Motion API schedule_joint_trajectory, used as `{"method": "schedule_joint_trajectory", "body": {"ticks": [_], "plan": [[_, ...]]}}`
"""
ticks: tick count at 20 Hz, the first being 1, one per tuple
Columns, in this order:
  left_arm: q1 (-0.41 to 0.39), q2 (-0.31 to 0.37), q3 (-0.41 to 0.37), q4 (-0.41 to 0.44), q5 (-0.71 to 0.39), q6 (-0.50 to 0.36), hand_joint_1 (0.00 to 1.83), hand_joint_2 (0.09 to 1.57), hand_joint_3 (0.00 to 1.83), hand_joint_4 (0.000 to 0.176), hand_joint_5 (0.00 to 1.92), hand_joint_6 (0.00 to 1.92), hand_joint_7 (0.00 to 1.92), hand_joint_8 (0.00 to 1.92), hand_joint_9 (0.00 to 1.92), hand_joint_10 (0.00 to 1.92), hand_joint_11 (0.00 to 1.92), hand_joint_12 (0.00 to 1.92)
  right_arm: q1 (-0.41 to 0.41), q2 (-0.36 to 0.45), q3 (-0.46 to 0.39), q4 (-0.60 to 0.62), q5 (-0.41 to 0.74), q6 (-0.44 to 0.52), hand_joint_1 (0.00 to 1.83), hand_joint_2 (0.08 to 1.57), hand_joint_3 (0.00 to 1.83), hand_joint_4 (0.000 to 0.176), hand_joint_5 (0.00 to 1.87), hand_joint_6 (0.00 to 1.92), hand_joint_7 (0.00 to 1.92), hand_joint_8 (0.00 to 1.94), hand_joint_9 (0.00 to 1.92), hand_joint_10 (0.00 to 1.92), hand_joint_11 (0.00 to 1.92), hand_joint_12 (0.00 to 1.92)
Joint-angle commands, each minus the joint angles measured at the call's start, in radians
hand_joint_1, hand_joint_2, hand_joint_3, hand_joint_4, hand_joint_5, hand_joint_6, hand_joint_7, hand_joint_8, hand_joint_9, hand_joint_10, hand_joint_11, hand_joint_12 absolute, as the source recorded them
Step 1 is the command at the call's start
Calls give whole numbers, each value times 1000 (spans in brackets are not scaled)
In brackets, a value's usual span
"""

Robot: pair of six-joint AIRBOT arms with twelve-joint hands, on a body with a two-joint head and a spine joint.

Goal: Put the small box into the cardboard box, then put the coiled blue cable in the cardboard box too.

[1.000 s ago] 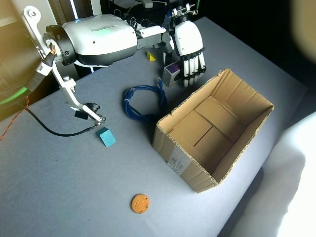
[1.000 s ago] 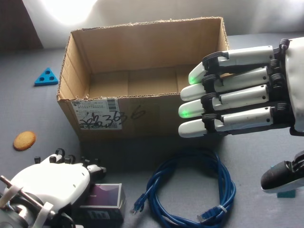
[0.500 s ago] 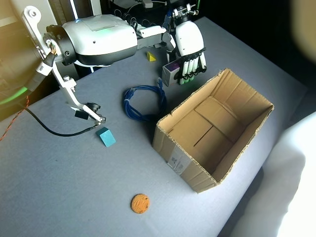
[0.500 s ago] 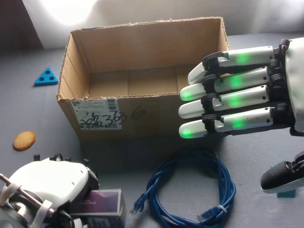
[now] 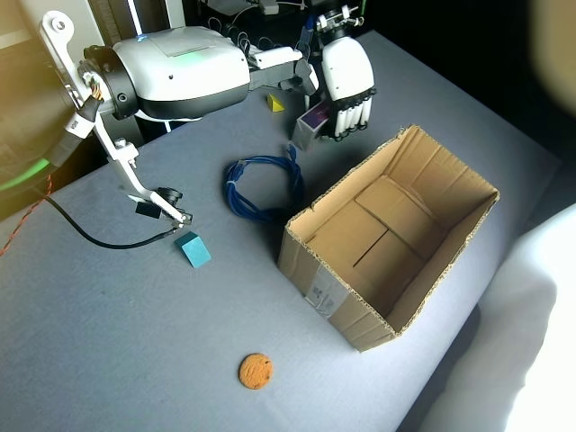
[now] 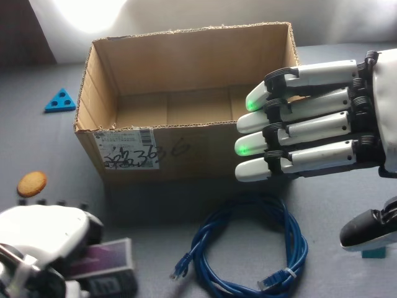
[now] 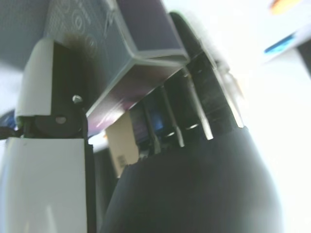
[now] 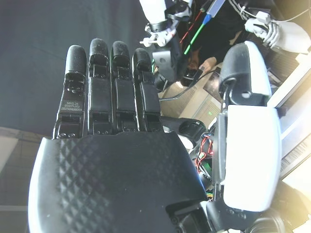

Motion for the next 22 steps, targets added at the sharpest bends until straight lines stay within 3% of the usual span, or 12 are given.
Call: {"method": "schedule_joint_trajectory", "body": {"ticks": [1,5,9,13,15,18,22], "plan": [[4,20,8,55,-66,-10,1356,1175,0,0,767,1295,926,1101,763,1317,508,1223,7,10,-3,77,85,0,545,1033,5,0,327,5,349,6,325,4,0,776],[-8,58,85,113,-28,-76,1362,1161,0,0,796,1234,950,1055,801,1288,547,1225,6,11,-3,77,85,0,568,1023,0,0,354,6,378,5,363,11,0,871],[-45,90,154,146,-3,-92,1356,1174,1,0,777,1279,917,1107,767,1323,514,1247,5,11,-3,77,85,0,574,1025,0,0,350,2,371,0,354,3,0,822],[-56,129,192,160,-2,-102,1360,1163,0,0,800,1237,939,1070,795,1291,562,1238,6,11,-3,77,85,0,592,1021,0,0,351,0,377,0,357,1,0,861],[-61,145,204,174,-2,-112,1352,1182,6,0,758,1295,892,1144,749,1364,527,1263,6,11,-3,77,85,0,594,1027,0,0,338,4,379,5,360,7,0,865],[-86,161,232,224,15,-133,1357,1172,0,0,770,1272,929,1103,775,1313,547,1248,6,11,-3,77,85,0,540,1038,1,0,325,4,367,4,351,6,0,858],[-133,161,274,279,28,-148,1357,1174,0,0,778,1261,911,1132,774,1312,541,1227,6,11,-3,77,85,0,616,1009,0,0,355,8,383,5,355,5,0,882]]}}
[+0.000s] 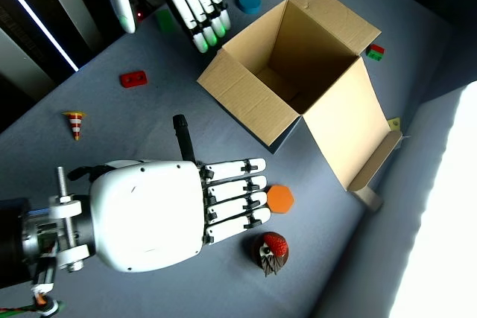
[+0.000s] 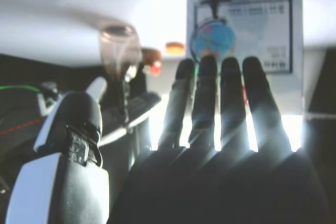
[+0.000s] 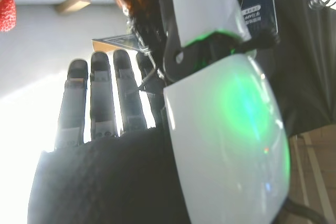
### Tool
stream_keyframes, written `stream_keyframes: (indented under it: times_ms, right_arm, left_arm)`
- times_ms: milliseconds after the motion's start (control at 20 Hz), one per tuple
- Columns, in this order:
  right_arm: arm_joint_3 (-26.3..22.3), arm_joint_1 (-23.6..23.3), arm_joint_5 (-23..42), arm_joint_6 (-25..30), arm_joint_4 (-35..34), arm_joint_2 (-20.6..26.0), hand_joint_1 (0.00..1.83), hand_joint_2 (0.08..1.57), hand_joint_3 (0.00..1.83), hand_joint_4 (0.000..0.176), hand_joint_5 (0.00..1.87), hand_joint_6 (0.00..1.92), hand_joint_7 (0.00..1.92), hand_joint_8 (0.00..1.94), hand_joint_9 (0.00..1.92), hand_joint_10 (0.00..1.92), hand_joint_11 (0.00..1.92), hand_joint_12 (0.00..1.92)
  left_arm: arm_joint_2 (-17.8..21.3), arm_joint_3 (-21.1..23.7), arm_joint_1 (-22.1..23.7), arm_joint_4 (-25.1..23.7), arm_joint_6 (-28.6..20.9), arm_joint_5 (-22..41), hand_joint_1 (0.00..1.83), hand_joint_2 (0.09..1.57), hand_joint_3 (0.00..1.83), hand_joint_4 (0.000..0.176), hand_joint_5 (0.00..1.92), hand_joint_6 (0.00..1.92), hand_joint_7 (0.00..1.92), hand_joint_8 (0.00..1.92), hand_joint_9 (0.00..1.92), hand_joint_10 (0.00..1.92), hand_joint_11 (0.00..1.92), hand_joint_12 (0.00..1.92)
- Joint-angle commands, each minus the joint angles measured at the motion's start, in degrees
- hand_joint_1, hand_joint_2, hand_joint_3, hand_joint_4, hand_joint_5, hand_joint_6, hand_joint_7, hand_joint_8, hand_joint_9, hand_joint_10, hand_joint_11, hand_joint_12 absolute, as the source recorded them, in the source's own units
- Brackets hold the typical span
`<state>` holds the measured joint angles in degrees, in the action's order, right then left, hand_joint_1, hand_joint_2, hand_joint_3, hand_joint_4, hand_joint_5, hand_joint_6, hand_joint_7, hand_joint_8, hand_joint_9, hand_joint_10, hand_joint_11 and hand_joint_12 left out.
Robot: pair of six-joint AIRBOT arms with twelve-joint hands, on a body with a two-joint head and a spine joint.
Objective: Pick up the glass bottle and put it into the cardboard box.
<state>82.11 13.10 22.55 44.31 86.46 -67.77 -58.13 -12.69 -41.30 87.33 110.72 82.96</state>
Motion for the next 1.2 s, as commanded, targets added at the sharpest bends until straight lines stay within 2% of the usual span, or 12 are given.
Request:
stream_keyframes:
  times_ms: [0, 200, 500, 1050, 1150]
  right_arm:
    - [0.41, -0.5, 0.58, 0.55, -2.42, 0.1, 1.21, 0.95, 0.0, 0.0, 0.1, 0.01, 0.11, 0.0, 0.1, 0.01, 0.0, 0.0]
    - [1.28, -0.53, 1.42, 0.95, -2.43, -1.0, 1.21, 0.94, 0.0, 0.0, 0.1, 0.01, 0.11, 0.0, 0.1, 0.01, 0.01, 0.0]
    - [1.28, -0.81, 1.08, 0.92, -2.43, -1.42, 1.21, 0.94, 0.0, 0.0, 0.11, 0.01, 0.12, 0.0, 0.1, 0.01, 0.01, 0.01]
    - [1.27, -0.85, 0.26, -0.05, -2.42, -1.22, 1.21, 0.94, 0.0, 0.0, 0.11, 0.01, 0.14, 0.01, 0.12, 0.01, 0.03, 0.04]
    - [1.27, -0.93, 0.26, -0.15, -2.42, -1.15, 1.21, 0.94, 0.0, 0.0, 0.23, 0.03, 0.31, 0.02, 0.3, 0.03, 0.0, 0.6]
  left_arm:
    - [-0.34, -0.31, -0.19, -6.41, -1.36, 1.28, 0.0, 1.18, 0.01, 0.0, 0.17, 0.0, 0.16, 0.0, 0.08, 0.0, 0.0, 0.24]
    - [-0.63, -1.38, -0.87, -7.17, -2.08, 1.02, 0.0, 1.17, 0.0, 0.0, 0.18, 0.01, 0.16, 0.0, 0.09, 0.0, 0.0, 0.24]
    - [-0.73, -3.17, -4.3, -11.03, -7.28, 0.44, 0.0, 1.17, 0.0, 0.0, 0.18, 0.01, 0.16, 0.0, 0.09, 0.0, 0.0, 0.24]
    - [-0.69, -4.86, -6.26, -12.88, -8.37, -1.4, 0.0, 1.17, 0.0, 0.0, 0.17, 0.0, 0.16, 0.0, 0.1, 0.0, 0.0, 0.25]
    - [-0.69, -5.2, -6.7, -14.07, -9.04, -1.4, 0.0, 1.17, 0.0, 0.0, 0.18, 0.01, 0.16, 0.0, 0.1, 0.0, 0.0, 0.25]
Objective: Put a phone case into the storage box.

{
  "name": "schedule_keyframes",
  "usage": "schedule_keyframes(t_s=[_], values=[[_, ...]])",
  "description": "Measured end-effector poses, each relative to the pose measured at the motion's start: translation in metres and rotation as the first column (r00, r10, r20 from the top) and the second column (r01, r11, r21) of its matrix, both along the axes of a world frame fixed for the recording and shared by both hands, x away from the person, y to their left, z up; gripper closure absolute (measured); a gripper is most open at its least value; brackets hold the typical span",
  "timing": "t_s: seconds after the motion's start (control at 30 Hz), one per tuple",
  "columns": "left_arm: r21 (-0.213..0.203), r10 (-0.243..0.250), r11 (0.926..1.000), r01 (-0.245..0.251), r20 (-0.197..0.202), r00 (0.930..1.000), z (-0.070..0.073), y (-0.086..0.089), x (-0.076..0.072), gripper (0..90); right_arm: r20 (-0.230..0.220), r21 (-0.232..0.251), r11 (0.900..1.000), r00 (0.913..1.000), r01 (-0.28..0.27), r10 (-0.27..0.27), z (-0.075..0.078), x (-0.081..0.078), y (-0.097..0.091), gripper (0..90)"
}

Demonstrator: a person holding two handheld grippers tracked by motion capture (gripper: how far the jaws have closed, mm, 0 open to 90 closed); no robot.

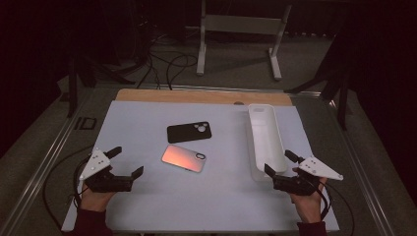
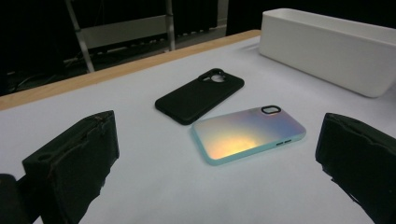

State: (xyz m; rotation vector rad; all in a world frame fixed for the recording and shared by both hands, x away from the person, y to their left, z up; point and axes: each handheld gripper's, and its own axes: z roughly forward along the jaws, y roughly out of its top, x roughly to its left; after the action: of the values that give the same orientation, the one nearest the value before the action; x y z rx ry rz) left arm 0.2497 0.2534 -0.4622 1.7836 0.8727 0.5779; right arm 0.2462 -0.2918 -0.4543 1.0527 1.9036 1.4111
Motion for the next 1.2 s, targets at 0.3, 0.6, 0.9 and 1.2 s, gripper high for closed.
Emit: schedule_keyframes(t_s=[0.3, 0.6, 0.9, 1.2], values=[[-0.002, 0.006, 1.0, -0.006, 0.006, 1.0, 0.0, 0.0, -0.001, 0.0, 0.003, -0.003, 1.0, 1.0, 0.002, -0.002, -0.001, 0.0, 0.002, 8.5], [-0.013, -0.001, 0.9999, 0.001, 0.003, 1.0, 0.004, -0.005, 0.003, 0.0, -0.009, 0.012, 0.9999, 0.9999, 0.009, -0.009, -0.003, -0.001, 0.001, 8.5], [0.003, -0.036, 0.9993, 0.037, -0.01, 0.9993, 0.008, -0.018, 0.02, 0.0, -0.007, 0.005, 1.0, 1.0, 0.004, -0.004, -0.002, -0.002, 0.004, 8.5], [0.029, -0.059, 0.9978, 0.06, -0.034, 0.9977, 0.009, -0.034, 0.043, 1.5, -0.004, 0.014, 0.9998, 0.9999, 0.015, -0.015, -0.002, -0.003, 0.0, 8.6]])
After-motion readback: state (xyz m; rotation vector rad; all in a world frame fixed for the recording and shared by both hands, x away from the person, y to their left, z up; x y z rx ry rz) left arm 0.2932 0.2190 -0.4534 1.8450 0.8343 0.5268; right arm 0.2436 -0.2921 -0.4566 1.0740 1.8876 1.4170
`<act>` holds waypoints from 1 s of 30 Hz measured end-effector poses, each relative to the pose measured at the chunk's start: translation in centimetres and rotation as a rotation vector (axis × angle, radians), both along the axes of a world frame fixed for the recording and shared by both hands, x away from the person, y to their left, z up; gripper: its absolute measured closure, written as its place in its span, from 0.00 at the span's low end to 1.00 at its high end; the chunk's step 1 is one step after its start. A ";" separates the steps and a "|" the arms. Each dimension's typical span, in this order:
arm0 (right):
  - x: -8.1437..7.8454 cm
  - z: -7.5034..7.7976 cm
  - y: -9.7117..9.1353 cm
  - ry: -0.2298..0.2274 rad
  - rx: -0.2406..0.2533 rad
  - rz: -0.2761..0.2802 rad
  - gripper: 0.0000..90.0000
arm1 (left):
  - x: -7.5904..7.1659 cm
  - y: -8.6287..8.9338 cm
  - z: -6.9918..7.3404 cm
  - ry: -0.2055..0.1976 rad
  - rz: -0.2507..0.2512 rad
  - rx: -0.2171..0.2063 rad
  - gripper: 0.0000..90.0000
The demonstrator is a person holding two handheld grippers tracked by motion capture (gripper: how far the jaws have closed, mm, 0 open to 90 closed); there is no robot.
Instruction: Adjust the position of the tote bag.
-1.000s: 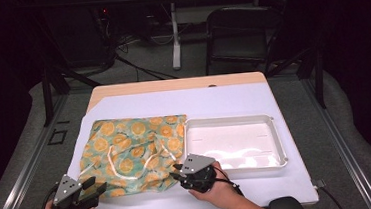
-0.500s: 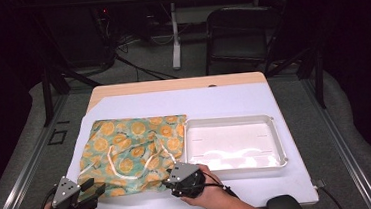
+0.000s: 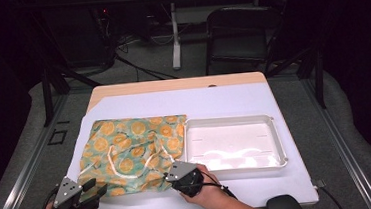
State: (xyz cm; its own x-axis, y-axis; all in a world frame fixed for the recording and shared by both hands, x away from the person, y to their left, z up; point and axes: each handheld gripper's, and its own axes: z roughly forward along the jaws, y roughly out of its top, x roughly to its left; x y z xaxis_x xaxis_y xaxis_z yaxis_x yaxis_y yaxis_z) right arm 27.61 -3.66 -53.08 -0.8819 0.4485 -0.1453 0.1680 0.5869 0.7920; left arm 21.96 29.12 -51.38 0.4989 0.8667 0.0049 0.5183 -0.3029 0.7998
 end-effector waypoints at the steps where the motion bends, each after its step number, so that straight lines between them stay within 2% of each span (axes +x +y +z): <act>1: 0.1 0.1 -0.1 0.008 0.011 -0.002 1.00 | 0.0 -0.1 0.0 0.000 -0.003 -0.003 0.59; 5: 0.3 0.4 -0.3 0.020 0.048 -0.008 1.00 | 0.0 -0.7 0.1 -0.001 -0.022 -0.018 0.58; 9: 0.5 0.7 -0.6 0.024 0.077 -0.022 1.00 | 0.1 -1.7 0.4 -0.017 -0.047 -0.012 0.56; 11: 0.6 0.8 -0.7 0.027 0.084 -0.025 1.00 | 0.1 -2.2 0.4 -0.015 -0.059 -0.014 0.56; 13: 0.7 0.9 -0.8 0.031 0.097 -0.031 1.00 | 0.2 -2.7 0.6 -0.016 -0.080 -0.036 0.56; 16: 0.8 1.0 -1.0 0.040 0.107 -0.034 1.00 | 0.3 -3.3 0.8 -0.031 -0.095 -0.033 0.55; 20: 1.0 1.1 -1.1 0.048 0.115 -0.036 1.00 | 0.5 -3.8 0.8 -0.042 -0.099 -0.024 0.54; 23: 1.0 1.2 -1.3 0.050 0.120 -0.040 1.00 | 0.8 -3.7 0.9 -0.056 -0.090 -0.002 0.54; 26: 1.1 1.2 -1.3 0.053 0.129 -0.044 1.00 | 1.2 -3.3 1.1 -0.059 -0.079 -0.014 0.53; 30: 1.2 1.2 -1.4 0.057 0.127 -0.043 1.00 | 1.5 -3.3 0.8 -0.062 -0.072 -0.005 0.53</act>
State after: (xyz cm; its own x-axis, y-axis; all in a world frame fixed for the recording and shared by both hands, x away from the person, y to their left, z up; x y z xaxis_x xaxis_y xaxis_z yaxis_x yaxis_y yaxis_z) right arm 28.78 -5.02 -51.86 -0.8664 0.4981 -0.0350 0.2382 0.4739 0.8477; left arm 23.50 25.82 -50.56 0.5586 0.8288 0.0336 0.4447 -0.3334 0.8313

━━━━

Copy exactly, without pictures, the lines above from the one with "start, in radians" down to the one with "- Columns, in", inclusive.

◆ **Response for this exercise**
Joint-angle commands, each minus the joint angles measured at the call's start, in radians
hand_joint_1, hand_joint_2, hand_joint_3, hand_joint_4, hand_joint_5, hand_joint_6, hand_joint_7, hand_joint_8, hand_joint_9, hand_joint_10, hand_joint_11, hand_joint_12 absolute, as the source recorded them
Step 1 is the command at the call's start
Calls give whole numbers, each value times 1000 (spans in brackets are not scaled)
In brackets, a value's usual span
"""

Robot: pair of six-joint AIRBOT arms with twelve-joint hands, on a body with a two-joint head and a spine joint.

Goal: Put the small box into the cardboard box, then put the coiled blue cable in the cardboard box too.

[1.000 s ago] 
[1.000 s ago] 
[0.500 s ago] 
[0.500 s ago] 
[now] 
[now] 
[now] 
[now] 

Motion for the next 22 steps, targets added at the sharpest bends until straight lines stay within 3% of the usual span, or 12 are given.
Call: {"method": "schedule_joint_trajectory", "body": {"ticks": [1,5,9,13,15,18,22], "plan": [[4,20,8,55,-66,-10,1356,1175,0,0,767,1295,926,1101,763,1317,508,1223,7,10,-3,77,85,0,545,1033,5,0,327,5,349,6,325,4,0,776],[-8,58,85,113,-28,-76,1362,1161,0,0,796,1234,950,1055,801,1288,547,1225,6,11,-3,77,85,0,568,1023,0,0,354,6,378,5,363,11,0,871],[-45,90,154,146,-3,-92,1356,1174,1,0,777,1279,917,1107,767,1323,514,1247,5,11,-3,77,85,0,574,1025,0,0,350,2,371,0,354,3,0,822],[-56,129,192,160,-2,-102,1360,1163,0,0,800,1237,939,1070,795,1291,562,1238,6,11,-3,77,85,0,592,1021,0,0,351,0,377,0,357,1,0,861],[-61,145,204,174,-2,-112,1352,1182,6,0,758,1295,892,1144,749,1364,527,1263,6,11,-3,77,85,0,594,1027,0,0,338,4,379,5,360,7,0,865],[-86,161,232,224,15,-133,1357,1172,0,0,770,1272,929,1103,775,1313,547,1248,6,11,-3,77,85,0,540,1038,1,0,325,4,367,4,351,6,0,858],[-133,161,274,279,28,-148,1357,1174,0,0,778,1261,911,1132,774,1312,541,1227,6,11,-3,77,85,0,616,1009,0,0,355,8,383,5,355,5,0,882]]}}
[+0.000s] 
[+0.000s] 
[+0.000s] 
### Tool
stream_keyframes, written `stream_keyframes: (indented under it: times_ms, right_arm, left_arm)`
- times_ms: milliseconds after the motion's start (control at 20 Hz), one per tuple
- Columns, in this order:

Nothing else is needed to finish the exercise.